Noel Wood was born at Strathalbyn in South Australia in 1912 the fourth and youngest son (the eldest, Rex, became a printmaker of note) born to Anglican minister the Reverend Thomas Percy Wood and Fannie née Newbury. His paternal grandfather, also Reverend Thomas Percy Wood, produced watercolours in India from 1882. Noel Wood trained at the South Australian School of Art, Adelaide under Marie Tuck and Leslie Wilkie and from his early years was regarded as a capable portrait painter. Wilkie, a portraitist of note, said that he would never be without work as long as he painted portraits. That, however, was never Wood’s interest. It appears he lived in Melbourne for a time working as a photographic model for Vogue and also produced fashion drawings.
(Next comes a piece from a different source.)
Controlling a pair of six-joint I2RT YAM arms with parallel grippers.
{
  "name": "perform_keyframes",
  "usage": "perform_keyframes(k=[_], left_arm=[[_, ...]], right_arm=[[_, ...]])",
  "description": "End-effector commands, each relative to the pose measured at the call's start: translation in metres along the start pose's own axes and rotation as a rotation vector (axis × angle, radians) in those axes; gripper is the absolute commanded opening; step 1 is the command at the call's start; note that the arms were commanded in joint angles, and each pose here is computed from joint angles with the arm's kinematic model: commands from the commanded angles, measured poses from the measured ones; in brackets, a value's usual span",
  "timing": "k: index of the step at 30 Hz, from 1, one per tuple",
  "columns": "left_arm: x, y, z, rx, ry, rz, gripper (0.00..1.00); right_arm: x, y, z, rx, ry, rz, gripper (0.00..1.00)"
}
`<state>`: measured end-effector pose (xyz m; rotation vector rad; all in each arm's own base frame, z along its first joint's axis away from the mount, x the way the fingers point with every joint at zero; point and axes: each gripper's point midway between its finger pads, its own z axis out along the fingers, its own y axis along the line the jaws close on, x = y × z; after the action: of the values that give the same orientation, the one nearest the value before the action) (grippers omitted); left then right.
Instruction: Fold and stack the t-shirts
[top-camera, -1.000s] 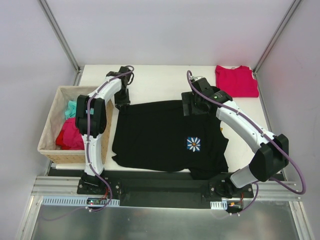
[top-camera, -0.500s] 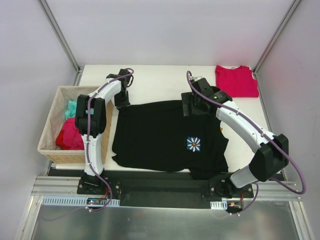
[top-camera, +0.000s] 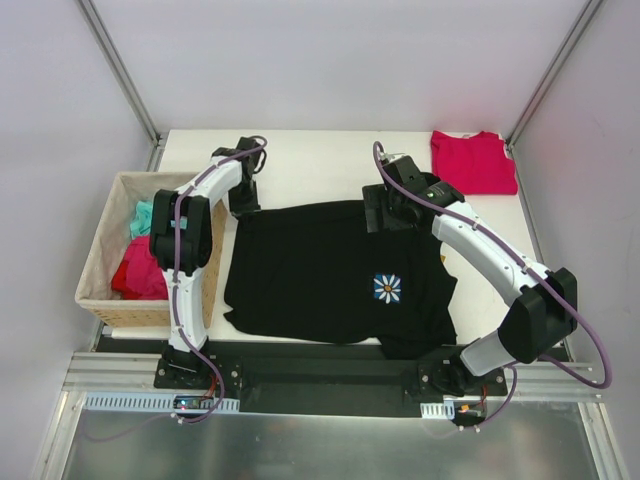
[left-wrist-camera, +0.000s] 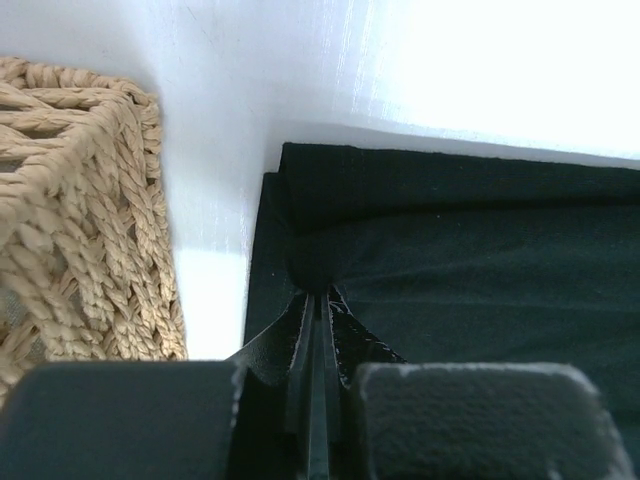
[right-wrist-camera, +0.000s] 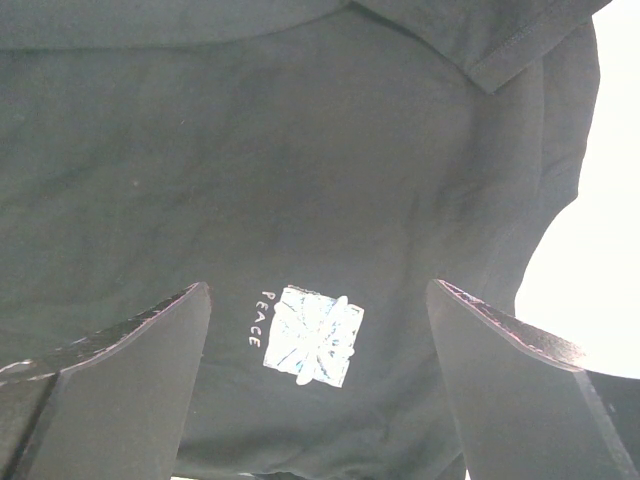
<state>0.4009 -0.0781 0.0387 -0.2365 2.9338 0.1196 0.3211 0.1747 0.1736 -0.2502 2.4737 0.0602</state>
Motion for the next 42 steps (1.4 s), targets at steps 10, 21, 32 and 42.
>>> perform_keyframes(k=[10, 21, 32, 42], left_arm=[[-0.102, 0.003, -0.122, 0.072, -0.373, -0.03, 0.0], [-0.112, 0.007, -0.042, 0.005, -0.244, -0.066, 0.1], [-0.101, 0.007, -0.055, 0.032, -0.24, -0.101, 0.99], [-0.054, 0.012, -0.055, 0.049, -0.15, -0.102, 0.86]], right_arm=[[-0.008, 0.004, -0.006, -0.015, -0.031, 0.016, 0.93], [-0.003, 0.001, -0.012, -0.003, -0.03, 0.003, 0.93], [-0.001, 0.007, -0.01, -0.01, -0.028, -0.005, 0.93], [0.002, 0.013, -0.01, -0.018, -0.028, -0.016, 0.93]])
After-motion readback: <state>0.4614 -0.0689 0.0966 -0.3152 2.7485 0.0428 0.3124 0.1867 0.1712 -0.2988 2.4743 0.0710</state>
The Reverend Wood married Noel and Eleanor Weld Skipper at St John’s Church, Monalta, South Australia on 25 August 1933 and they went to live in his brother’s small cottage 'Eumala’, on Kangaroo Island, South Australia. They stayed for about two years and Wood painted consistently. On their return to the mainland Wood provided linocuts for Chapbook issues 1 and 2 in 1935 and 1936. According to daughter Ann, they purchased a Model T Ford with the profits from three successful exhibitions in South Australia and drove to North Queensland in 1936. The couple visited Townsville and eventually, Bedarra Island, in the Family Island Group where they purchased 15 acres of land at Doorila Cove, on the north-eastern corner of the island. It was as remote an existence as he desired, as Mission Beach on the mainland was 40 minutes away by motor boat. Wood set up a series of gardens to emulated a life of self sufficiency. Two daughters, Virginia Maray and Ann Oenone, were born.

Wood began a series of successful exhibitions from the late 1930s. His images of his tropic idyll captured the public’s imagination and, at that time, he was possibly the most widely recognised artist in Australia. When the war came Eleanor and their two daughters were evacuated in 1940. They eventually settled at Woodend, Victoria and essentially maintained separate existences. Successful exhibitions were held in Brisbane and Sydney in 1946 but, unfortunately, an exhibition proposed for Sydney the following year was terminated when the paintings were lost in transit (according to daugher Ann the shipment was sent via rail). Despite this set-back Wood continued his planned trip to Europe in 1947 and, after painting in Ireland and France was living in London by March 1949 but by May 1950 was conducting art classes in Cairns. Wood travelled overseas later in the decade when he worked as an assistant art director for the film industry in the USA for two years before returning to Australia in about 1957. He stopped painting in the 1970s to devote himself to his garden.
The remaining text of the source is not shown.